Aggregations in 2.1.0 much slower than 1.6.0

symos · January 7, 2016, 3:07pm

No, that's not it I'm afraid. We run the same query over and over and yes, results come much faster after the first run, but still much slower than in 1.7.4. When I say it takes X seconds on 2.1.1 and Y seconds on 1.7.4 I always mean after we have ran it several times.

An interesting difference I am noticing is that when running the query on 2.1.1, it creates 1GB worth of fielddata and 0MB worth of filter cache. When I run the same query on 1.7.4 it creates 1.7GB worth of fielddata and 450MB worth of filter cache. So maybe something has changed in the code since 1.7?

jpountz · January 7, 2016, 4:01pm

Could you share your request and try to capture hot threads after fielddata has been loaded already to see where CPU goes in that case?

Luke_Nezda · January 7, 2016, 7:58pm

Unfortunately I've since torn down that cluster, but we tested by running our most common agg-heavy query hundreds of times against each configuration and came to same conclusions as @symos.
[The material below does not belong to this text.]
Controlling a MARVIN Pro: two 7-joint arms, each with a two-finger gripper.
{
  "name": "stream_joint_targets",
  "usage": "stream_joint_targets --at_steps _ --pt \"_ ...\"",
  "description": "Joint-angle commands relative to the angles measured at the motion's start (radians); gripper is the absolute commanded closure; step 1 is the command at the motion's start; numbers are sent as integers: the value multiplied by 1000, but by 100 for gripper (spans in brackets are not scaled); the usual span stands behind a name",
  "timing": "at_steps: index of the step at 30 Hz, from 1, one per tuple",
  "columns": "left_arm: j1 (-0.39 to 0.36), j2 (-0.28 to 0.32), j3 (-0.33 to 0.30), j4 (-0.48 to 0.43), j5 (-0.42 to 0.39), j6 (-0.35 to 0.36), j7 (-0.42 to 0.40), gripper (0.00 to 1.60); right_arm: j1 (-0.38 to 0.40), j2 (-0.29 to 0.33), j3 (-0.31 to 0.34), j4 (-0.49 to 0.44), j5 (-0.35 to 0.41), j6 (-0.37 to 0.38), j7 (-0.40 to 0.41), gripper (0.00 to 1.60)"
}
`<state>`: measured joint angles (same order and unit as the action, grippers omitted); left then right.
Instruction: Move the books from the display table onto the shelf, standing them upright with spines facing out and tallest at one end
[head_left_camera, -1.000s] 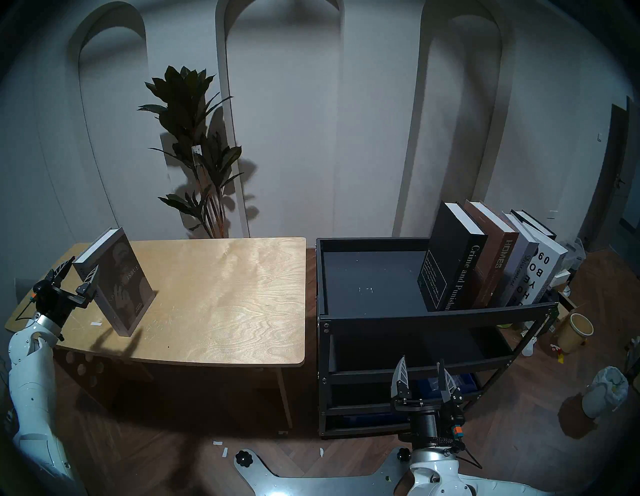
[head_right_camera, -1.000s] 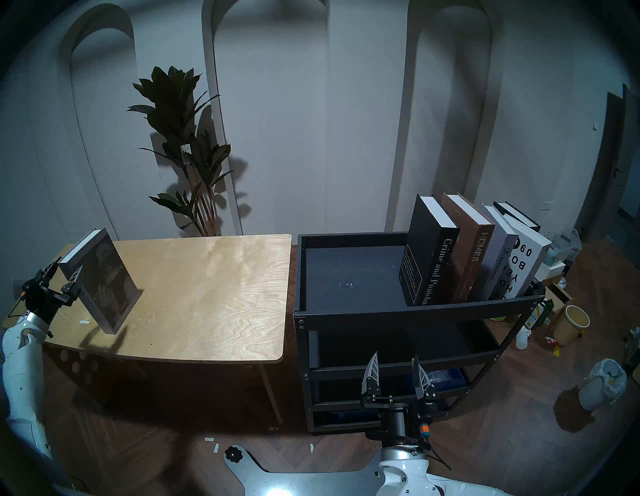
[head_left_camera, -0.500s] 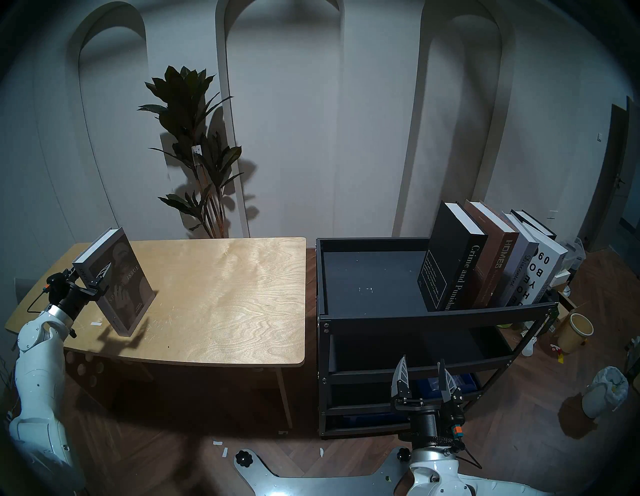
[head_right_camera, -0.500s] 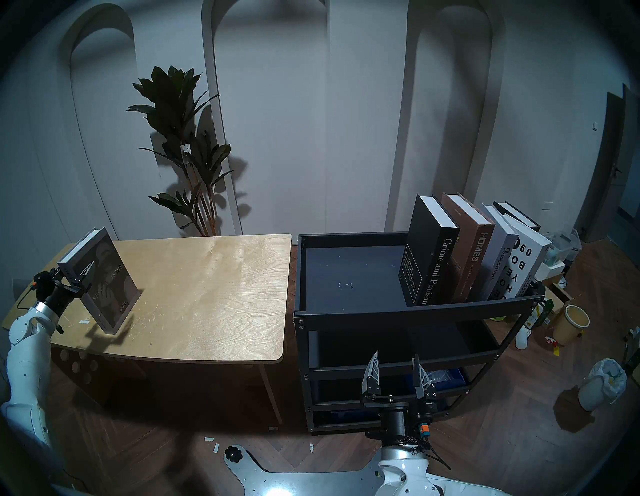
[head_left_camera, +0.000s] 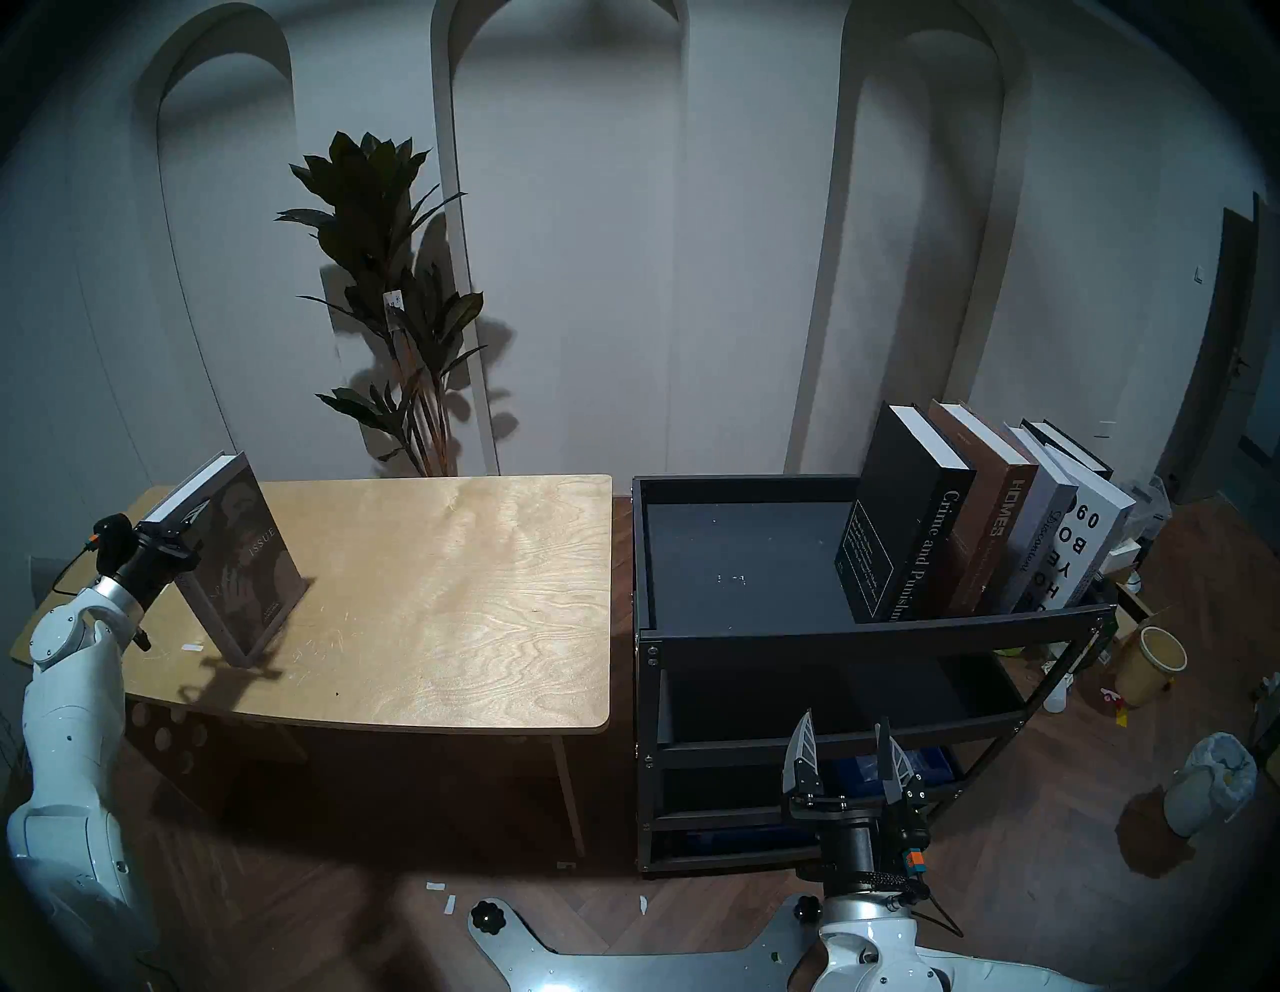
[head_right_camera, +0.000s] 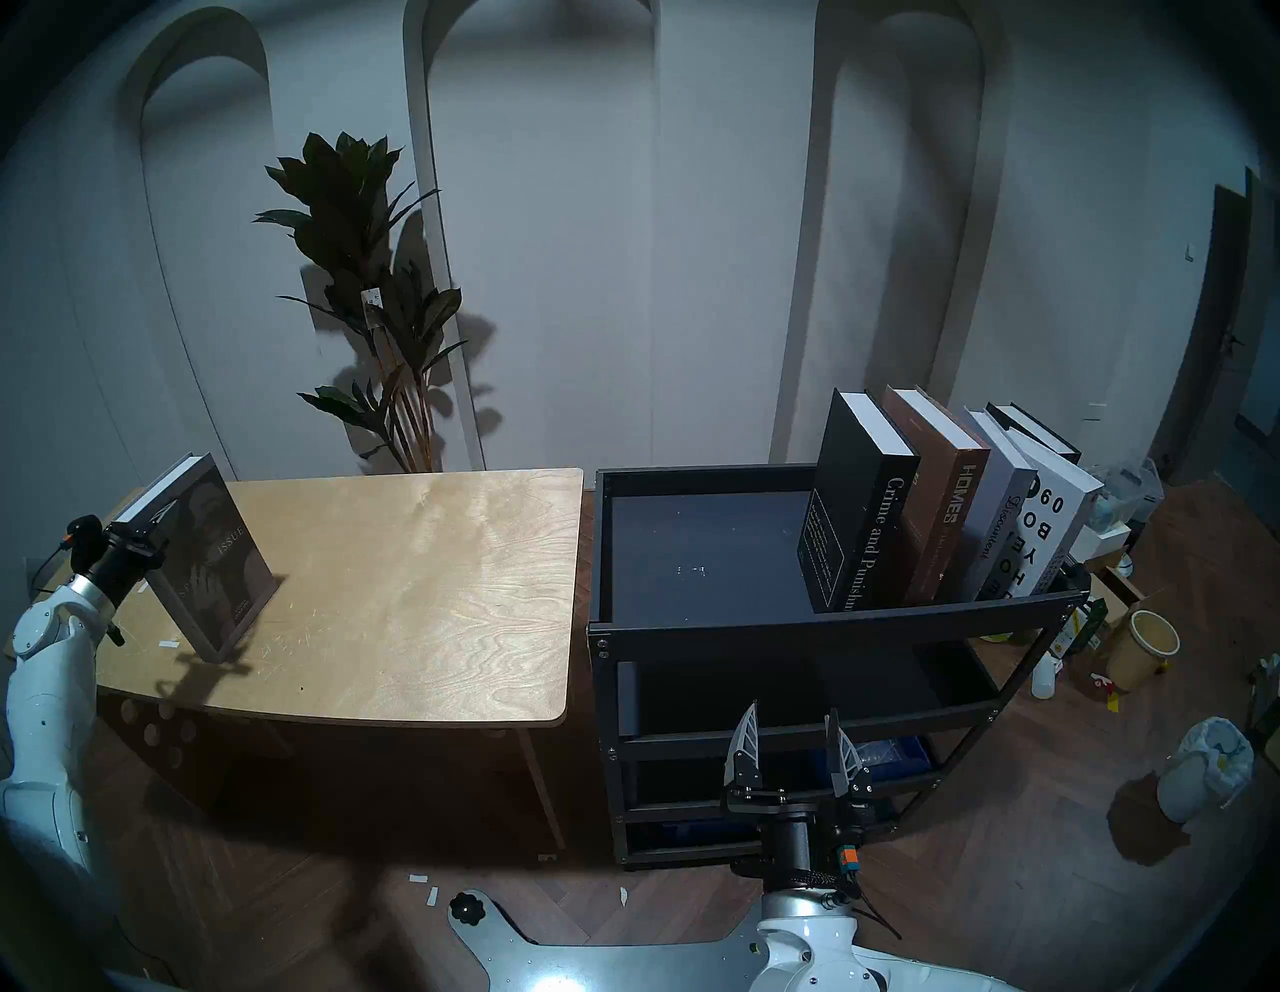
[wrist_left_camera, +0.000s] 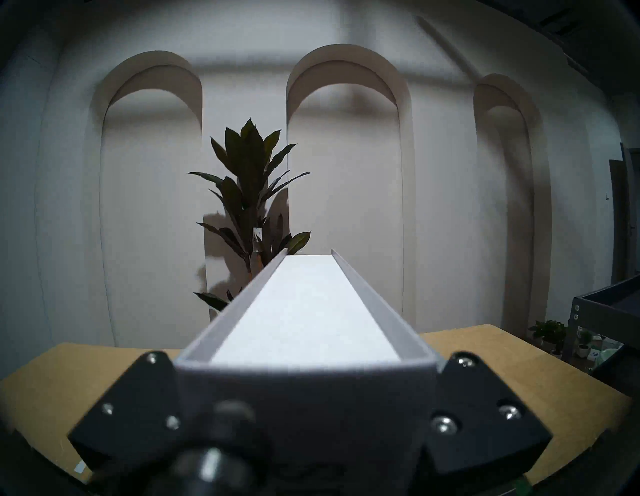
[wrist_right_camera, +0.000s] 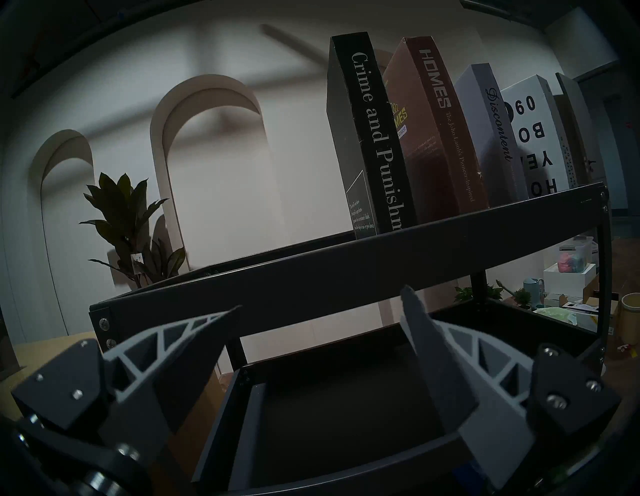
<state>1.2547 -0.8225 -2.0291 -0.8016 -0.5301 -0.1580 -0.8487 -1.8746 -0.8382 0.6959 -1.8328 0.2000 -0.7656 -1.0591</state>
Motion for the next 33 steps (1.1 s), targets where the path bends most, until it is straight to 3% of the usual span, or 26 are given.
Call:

symos · January 8, 2016, 9:52am

OK, how about this one:
https://dl.dropboxusercontent.com/u/23087609/hot_threads.zip

I've run the query and taken 10 "snapshots" of the hot threads every 1-2 seconds (the query takes around 17 seconds to finish). So this will give you a better idea of where the CPU goes.

Bear in mind the same query on version 1.x takes around 3.5 seconds.

I can also send you the request privately if you need it.

jpountz · January 14, 2016, 4:59pm

That would help thanks. Can you send it at adrien (at) elastic.co ?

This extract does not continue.